Retype each line of the data below exactly, beginning with the first and ending with the one that contains "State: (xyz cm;". Pictures do not belong in the copy.

(Given data)

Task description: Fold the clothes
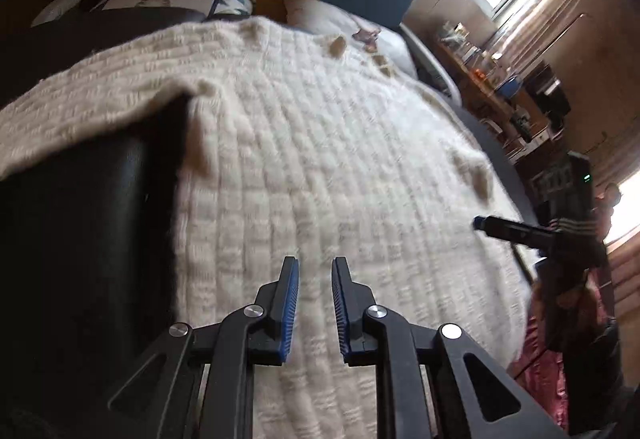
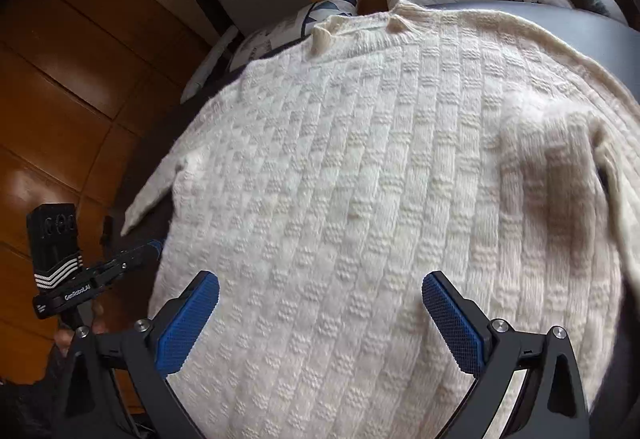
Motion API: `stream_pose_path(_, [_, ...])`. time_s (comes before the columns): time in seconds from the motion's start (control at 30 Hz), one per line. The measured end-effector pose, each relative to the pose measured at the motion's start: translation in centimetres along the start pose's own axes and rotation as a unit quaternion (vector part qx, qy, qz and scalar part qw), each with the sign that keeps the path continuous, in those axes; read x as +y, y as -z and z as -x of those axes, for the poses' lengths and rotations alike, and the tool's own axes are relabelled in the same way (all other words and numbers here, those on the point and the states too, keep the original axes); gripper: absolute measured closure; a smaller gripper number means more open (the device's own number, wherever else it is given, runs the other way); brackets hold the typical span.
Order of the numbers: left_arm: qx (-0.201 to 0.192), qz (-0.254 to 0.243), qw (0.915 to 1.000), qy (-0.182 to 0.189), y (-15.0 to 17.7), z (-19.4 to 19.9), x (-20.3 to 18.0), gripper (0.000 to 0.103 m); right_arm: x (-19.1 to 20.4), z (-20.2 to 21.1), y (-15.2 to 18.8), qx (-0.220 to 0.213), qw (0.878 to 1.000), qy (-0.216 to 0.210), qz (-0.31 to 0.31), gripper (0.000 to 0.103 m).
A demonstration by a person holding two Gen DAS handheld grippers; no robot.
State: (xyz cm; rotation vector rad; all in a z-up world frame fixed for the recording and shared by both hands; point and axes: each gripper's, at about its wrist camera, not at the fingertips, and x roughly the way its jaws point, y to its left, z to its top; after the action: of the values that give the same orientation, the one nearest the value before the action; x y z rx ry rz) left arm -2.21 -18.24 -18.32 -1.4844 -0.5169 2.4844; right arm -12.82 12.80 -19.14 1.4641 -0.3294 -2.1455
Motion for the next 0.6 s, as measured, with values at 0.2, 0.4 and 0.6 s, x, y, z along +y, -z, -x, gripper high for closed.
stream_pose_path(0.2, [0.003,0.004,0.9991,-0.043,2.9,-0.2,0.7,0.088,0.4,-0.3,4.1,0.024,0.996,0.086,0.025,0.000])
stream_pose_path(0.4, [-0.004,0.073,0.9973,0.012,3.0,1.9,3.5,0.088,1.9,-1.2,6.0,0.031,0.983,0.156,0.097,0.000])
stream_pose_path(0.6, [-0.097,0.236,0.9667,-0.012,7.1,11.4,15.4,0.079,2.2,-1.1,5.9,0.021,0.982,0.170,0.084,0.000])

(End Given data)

:: Reply ::
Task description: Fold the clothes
Motion API: `stream_pose_path(_, [_, ...])`. time_s (comes before the columns): time in seconds from the motion's start (control at 30 Hz), one per line. The measured end-effector pose, each relative to the pose measured at the motion's start: translation in centimetres along the start pose's own axes and rotation as a unit quaternion (vector part qx, qy, qz and scalar part qw), each with the sign that keeps the path continuous, in those axes; read x as +y, y as -z and z as -x of those axes, for the poses' lengths and rotations alike, and the tool's own axes are relabelled in the same way (all other words and numbers here, those on the point and the states too, keep the original axes); gripper: absolute measured closure; a smaller gripper number means more open (the device's own number, wherever else it is given, runs the other way); brackets hold the typical span.
Order of the numbers: left_arm: qx (-0.201 to 0.192), qz (-0.254 to 0.243), qw (0.915 to 1.000), qy (-0.182 to 0.189), y (-15.0 to 17.7), z (-19.4 to 19.9), x (-20.3 to 18.0), gripper (0.000 to 0.103 m); right_arm: x (-19.1 to 20.4), z (-20.2 to 21.1), y (-15.2 to 18.8), qx (-0.220 to 0.213), qw (0.878 to 1.000), qy (-0.216 to 0.210), qz (-0.31 to 0.31), gripper (0.000 to 0.103 m).
A demonstration by a person holding two Gen DAS handheld grippers; no robot.
State: (xyz cm; rotation vector rad; all in a z-up world frame fixed for the recording and shared by both hands; point and axes: each gripper's, at about its wrist camera, not at the fingertips, and x roughly the way its jaws point, y to its left, z to its top; after the action: of the values that give the same orientation, the one nearest the value before the action; x y z rx ry rz) left arm -2.21 -18.24 -18.32 -1.4844 -0.5169 2.4844; right arm -12.82 12.80 -19.14 1.4641 -0.3294 -2.1455

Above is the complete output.